Part of the programme for the orphans is the therapeutic weekend. The children arrive from school on Friday afternoon and are fed. (Eating is a key component.) In the evening, they are taken to one of the malls for ten-pin bowling, and can choose a takeaway, usually the first time they have done either.

The following two days they play trust games, and then work in teams to talk through their experiences. One activity is the drawing of a “river of life”, to introduce them to the idea of how life sometimes meanders, sometimes rushes by. On one bank they draw the good things that happen (including their births); on the other bank are the bad things. The one we saw showed the graves of the child’s parents.

Another activity is the construction of a “memory box” to contain certi­fi­cates, a life-history, drawings, photo­graphs, and other things to illustrate the orphan’s background and pro­gress.

The one we saw was a “memory handbag”, donated by an aunt. We examined it by the light of a candle in a dark mud hut.
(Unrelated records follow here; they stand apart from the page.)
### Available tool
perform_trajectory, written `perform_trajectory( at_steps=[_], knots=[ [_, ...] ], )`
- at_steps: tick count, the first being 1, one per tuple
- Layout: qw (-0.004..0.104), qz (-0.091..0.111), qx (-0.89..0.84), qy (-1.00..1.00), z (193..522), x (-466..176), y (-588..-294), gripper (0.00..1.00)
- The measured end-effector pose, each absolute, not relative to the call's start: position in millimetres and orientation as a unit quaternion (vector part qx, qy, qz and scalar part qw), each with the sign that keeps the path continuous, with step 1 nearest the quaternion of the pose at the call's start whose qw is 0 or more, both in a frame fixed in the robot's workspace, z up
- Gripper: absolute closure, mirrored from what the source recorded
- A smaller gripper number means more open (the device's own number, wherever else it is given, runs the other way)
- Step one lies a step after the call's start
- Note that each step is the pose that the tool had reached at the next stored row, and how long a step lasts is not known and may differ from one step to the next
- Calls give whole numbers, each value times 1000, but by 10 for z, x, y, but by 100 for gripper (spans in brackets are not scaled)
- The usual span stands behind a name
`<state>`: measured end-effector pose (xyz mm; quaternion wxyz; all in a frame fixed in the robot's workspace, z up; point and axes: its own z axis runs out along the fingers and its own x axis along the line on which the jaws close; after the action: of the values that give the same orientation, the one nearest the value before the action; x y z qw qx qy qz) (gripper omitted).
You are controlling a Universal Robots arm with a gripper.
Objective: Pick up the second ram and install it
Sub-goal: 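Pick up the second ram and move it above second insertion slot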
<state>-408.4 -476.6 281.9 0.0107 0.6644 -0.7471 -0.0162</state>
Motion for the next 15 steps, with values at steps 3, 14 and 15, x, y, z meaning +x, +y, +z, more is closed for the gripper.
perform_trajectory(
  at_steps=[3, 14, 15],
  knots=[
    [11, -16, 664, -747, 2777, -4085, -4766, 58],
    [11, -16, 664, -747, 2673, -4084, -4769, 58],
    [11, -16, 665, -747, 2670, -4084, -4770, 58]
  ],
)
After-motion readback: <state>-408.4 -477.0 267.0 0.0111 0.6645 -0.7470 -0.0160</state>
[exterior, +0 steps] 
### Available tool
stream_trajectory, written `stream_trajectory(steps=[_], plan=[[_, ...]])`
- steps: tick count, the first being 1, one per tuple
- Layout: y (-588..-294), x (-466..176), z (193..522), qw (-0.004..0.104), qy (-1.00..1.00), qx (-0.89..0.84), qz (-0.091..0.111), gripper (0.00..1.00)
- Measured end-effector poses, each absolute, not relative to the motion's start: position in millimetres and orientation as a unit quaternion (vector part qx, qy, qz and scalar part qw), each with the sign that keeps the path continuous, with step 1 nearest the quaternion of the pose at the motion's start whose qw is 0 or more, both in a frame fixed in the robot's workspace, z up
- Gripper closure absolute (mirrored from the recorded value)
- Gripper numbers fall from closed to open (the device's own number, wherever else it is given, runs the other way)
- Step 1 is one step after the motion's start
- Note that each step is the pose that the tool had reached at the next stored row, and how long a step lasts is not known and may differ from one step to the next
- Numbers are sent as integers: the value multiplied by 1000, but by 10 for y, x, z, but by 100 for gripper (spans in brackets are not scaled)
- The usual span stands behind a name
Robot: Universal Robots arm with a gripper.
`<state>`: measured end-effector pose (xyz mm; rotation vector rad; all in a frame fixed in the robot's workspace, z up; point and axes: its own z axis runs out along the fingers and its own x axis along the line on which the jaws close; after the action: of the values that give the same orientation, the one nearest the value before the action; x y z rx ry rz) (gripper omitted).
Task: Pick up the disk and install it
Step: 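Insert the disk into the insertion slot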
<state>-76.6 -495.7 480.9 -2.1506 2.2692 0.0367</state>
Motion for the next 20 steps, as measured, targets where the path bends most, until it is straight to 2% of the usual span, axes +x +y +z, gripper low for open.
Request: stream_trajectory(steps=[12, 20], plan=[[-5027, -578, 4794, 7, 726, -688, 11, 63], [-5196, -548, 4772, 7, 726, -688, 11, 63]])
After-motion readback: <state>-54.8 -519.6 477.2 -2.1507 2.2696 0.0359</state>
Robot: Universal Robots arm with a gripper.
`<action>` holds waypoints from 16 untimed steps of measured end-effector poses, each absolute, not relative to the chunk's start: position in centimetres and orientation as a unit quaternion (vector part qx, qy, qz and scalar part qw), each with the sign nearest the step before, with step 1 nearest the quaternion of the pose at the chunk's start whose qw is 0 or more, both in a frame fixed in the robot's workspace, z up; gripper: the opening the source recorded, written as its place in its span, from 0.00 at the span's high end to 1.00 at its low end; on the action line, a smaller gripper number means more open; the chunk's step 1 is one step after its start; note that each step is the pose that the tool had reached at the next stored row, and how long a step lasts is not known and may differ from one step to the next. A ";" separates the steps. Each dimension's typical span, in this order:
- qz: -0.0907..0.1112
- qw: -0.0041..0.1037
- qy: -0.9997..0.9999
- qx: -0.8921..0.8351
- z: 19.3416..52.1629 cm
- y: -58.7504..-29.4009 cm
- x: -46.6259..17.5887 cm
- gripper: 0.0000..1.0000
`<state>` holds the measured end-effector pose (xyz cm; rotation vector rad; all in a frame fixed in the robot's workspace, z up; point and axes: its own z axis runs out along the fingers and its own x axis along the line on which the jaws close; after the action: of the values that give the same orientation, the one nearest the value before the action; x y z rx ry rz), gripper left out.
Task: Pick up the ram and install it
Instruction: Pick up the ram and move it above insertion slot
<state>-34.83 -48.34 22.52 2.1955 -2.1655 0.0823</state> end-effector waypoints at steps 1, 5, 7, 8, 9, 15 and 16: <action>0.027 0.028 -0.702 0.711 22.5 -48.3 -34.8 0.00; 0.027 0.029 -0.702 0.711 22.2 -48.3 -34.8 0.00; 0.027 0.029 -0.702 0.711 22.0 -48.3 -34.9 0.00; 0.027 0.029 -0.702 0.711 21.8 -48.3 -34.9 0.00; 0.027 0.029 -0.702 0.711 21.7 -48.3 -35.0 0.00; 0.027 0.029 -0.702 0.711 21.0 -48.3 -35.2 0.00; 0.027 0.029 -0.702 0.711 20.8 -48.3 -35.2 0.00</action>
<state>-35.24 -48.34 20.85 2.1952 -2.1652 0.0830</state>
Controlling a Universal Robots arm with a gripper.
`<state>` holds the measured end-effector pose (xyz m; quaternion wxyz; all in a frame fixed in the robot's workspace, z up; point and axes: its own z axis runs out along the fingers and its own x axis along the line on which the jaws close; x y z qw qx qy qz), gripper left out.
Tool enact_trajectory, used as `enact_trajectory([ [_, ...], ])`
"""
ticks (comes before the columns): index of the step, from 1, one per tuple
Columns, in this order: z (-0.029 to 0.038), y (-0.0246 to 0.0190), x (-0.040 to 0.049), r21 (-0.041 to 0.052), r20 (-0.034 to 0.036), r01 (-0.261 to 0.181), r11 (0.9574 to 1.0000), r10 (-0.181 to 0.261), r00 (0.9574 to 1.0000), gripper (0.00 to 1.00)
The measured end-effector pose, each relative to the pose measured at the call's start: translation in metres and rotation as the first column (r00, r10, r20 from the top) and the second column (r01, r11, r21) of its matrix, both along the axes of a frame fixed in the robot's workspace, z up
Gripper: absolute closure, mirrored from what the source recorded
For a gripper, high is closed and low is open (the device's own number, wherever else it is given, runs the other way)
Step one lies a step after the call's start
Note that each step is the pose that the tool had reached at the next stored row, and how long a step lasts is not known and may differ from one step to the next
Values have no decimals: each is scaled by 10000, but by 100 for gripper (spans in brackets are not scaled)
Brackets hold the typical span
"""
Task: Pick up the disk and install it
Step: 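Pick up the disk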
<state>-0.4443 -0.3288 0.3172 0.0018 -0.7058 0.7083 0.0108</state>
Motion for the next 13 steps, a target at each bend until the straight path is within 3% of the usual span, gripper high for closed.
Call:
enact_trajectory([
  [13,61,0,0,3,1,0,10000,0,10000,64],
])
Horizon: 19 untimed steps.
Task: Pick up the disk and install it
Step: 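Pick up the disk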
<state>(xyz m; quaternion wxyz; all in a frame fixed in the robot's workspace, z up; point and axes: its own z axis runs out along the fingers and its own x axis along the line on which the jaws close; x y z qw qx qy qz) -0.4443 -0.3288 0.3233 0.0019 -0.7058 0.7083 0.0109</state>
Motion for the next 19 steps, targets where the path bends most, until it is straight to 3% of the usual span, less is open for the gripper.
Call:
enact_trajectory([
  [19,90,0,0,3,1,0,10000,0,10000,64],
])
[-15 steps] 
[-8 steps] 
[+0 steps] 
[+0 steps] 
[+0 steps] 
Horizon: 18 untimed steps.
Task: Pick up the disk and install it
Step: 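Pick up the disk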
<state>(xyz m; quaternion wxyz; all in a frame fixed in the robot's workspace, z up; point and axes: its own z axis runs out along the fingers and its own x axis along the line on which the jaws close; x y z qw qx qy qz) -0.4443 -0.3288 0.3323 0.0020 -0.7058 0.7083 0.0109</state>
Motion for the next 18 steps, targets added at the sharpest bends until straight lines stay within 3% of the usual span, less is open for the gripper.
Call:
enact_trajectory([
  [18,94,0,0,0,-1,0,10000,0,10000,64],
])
Part of the pro­cess is to allow the children to ex­press their emotions. The memory bag contained a child’s drawing of a family tree, with thick black cross­ings out of the parents and aunts who had died.

Despite the poverty of the sur­roundings, the family was aware of the value of the bag, and the diffi­culty of preserving it. One of the aunts thought the Thandanani vol­un­­­­teer should copy the family’s history on to a computer.

The fourth stage in the founda­tion’s programme is labelled “with­drawal” in its literature, but, as Fanis­wa had already said, this was not a clear-cut matter. The founda­tion lays on life-skills training for the family members, including teaching about the risks of unsafe sex, the problems of teenage pregnancy, HIV-AIDS, and nutrition.

Nutrition is especially important when any of the orphans are HIV-positive, since the effectiveness of the anti-retroviral drugs is diminished by poor diet. ARV drugs can be ob­tained for free in South Africa, but not food.

One of the aims is to prepare the orphans for working life. But South Africa is not immune to the global economic crisis, and work is in­creasingly hard to come by. This is one of the factors that is turning some of the areas we saw into matri­archal societies: without work, the men can contribute little, exacer­bating the problem of absentee fathers. Yet the orphans we spoke to all had ambitions to work in various fields, such as nursing, com­puters, and tourism, even the ones who already had their own children.

AS THANDANANI’s caseload con­tinues to grow, it needs more funds. This year, its budget was R4 million (about £250,000), though it raised only R3.8 million. During a cash crisis three or four years ago, the 20 staff went down to 50 per cent of their salary, and even that was de­layed for a few months at a time. Things are better now, but they still receive only 75 per cent.


two orphans (right of photo) look at the contents of their memory “box” with their extended family  © not advert
Memory work: two orphans (right of photo) look at the contents of their memory “box” with their extended family

Most of the funding comes from overseas partners. As well as Chris­tian Aid, there are about ten NGOs and charities who contribute, in­cluding a Dutch charity and the Belgian Embassy. Among the founda­tion’s plans are the develop­ment of better support programmes for care-givers, and an expansion of the life-skills programme.

Further down the line is the hope that they can replicate the whole programme in other regions; but they are anxious about the commit­ment it would take to begin afresh.

The most immediate plan is to organise a more discreet testing for HIV. The present system is more like the old VD clinics people have to attend easily identifiable clinics to find out whether they are HIV-positive. Not surprisingly, the take-up of the offer of free testing is low. Thandanani is about to pilot a project in which an unidentifiable nurse accompanies a volunteer and conducts testing at home. In this way, the foundation hopes to begin the fightback against the condition that is providing them with so many orphans, and filling so many fields up in the hills.

In the mean time, new orphans keep coming on to the books. Tandanani doesn’t turn any away.

The Thandanani Children’s Founda­tion is one of the projects featured in Christian Aid’s Christmas appeal.